=== Work task ===
Using the data beneath this instruction, retype only the lines from the one that contains "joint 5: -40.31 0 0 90" down to the one that contains "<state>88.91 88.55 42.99", both included, exactly as they appear.

[Start of Attachment]

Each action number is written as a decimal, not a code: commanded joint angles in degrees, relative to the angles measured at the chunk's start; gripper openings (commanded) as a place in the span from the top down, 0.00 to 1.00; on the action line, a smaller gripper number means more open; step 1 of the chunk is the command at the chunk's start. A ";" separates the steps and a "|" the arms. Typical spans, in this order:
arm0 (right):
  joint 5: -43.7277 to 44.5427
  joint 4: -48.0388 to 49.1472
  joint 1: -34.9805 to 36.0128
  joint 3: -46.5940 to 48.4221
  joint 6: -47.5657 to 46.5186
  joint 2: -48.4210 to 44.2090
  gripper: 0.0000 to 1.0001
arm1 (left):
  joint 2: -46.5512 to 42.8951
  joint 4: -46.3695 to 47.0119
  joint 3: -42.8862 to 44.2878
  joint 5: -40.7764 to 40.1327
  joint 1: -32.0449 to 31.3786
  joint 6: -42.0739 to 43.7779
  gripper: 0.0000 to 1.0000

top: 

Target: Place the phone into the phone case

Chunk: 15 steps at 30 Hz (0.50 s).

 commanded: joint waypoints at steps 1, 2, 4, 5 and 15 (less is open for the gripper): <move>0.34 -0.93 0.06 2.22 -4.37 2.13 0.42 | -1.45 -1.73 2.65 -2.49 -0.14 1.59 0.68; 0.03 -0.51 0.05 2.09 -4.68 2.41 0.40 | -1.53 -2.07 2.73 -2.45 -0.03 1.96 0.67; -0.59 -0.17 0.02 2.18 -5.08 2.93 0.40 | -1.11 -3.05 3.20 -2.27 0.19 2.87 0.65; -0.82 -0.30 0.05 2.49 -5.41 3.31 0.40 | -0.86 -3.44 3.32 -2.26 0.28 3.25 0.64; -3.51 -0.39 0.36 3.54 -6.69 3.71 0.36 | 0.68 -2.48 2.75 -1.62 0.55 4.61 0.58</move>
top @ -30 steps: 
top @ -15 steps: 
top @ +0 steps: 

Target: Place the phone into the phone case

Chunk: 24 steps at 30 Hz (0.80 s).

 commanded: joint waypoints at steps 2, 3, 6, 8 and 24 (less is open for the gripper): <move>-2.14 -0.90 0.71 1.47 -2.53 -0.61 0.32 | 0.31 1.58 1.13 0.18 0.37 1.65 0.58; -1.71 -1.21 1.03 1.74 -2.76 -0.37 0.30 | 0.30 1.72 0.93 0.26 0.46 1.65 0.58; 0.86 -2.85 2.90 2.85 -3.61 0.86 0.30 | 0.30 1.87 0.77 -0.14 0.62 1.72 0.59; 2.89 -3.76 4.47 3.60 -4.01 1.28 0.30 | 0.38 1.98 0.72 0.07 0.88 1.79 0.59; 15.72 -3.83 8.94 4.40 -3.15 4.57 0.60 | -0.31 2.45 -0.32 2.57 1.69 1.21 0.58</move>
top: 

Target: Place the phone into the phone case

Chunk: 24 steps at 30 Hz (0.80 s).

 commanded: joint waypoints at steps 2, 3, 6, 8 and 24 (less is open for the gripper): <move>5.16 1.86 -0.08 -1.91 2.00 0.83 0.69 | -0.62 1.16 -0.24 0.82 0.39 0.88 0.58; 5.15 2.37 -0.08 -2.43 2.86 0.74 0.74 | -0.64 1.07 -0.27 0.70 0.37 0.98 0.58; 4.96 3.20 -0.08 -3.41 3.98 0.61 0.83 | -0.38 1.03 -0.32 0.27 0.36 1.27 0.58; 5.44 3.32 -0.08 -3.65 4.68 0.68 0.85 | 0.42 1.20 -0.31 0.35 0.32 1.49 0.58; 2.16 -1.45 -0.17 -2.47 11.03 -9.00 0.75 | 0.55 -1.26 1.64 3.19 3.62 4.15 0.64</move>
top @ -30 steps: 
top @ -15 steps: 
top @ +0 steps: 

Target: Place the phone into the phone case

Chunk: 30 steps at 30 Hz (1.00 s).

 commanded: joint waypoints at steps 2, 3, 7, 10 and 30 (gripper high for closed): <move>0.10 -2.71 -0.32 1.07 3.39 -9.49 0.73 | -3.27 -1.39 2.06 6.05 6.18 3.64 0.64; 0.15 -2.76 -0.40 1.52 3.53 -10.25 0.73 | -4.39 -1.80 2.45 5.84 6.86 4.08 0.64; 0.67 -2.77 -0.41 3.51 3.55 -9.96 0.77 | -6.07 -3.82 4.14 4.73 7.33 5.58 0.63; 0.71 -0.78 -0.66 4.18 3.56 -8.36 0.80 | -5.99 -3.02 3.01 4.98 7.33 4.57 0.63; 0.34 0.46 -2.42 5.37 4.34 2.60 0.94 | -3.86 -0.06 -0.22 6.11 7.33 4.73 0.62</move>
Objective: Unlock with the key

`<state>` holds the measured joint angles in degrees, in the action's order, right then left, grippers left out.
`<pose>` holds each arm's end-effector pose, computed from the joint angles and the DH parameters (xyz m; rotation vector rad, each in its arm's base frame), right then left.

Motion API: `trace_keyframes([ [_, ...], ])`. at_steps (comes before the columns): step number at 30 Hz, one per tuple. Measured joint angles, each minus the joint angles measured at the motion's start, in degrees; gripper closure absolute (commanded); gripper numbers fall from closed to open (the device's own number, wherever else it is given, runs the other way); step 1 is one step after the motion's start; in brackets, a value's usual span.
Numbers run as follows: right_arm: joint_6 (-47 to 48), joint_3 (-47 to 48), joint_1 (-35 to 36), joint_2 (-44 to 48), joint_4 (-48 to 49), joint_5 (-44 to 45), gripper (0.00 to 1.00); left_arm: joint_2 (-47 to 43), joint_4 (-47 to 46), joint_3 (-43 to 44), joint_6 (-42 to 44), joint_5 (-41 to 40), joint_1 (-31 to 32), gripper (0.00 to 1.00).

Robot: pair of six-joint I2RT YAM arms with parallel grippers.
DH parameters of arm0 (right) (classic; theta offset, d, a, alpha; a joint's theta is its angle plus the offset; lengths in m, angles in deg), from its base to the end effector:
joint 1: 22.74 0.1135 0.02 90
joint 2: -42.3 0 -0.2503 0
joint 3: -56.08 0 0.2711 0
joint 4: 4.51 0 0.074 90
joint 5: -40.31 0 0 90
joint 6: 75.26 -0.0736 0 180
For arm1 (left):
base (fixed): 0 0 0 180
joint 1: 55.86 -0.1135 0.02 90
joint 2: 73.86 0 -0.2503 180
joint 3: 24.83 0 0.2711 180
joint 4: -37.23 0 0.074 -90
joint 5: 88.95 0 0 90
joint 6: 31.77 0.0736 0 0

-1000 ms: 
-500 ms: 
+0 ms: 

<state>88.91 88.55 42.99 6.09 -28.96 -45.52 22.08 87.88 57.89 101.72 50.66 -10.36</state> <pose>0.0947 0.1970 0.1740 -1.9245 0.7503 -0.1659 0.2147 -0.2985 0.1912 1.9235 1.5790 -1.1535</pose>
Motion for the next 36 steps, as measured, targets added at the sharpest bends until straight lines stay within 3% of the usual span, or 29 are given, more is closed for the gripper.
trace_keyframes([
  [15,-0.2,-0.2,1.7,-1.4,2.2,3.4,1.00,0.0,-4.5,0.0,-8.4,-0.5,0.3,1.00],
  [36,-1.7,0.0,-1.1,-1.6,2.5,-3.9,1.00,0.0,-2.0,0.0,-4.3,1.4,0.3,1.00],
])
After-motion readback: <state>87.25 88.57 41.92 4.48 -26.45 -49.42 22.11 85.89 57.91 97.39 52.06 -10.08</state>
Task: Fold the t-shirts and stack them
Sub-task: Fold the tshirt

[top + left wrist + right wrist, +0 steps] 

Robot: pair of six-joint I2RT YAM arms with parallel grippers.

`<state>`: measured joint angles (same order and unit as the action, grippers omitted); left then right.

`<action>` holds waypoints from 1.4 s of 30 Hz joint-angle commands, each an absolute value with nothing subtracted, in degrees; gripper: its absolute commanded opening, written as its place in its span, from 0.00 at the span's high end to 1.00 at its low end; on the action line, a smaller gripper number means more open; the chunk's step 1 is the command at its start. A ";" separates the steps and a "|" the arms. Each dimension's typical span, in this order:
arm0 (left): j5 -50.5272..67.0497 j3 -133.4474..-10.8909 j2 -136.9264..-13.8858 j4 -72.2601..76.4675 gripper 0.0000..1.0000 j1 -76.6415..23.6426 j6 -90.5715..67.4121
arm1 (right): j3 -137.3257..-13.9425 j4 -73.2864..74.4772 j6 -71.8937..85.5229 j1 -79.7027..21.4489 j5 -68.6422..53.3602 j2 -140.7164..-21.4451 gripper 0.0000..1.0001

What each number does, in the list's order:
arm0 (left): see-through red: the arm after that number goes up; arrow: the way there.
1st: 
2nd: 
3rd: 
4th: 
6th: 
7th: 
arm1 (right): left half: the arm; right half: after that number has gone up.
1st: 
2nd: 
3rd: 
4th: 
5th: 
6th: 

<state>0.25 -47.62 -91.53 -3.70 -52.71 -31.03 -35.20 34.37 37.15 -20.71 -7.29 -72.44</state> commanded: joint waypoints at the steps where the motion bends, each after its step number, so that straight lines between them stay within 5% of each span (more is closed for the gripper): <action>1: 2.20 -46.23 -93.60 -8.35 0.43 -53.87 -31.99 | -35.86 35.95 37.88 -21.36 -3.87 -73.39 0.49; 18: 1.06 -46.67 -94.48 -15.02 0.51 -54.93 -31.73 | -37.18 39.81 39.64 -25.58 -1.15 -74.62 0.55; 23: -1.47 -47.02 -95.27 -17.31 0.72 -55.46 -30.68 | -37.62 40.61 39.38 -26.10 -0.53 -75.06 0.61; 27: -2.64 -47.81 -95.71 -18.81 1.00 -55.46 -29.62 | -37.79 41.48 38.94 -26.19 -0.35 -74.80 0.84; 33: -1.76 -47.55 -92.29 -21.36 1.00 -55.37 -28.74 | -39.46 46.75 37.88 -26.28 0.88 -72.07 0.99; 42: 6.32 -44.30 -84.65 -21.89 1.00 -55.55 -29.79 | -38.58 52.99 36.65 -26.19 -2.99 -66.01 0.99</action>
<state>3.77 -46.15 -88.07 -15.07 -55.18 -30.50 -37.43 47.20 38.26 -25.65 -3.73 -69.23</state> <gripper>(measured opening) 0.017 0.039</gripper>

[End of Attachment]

=== Task result ===
joint 5: -40.31 0 0 90
joint 6: 75.26 -0.0736 0 180
For arm1 (left):
base (fixed): 0 0 0 180
joint 1: 55.86 -0.1135 0.02 90
joint 2: 73.86 0 -0.2503 180
joint 3: 24.83 0 0.2711 180
joint 4: -37.23 0 0.074 -90
joint 5: 88.95 0 0 90
joint 6: 31.77 0.0736 0 0

-1000 ms: 
-500 ms: 
+0 ms: 

<state>88.91 88.55 42.99 6.09 -28.96 -45.52 22.08 87.88 57.89 101.72 50.66 -10.36</state> <pose>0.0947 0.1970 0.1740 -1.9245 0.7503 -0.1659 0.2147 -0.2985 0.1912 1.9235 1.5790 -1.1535</pose>

Work on the exercise is finished.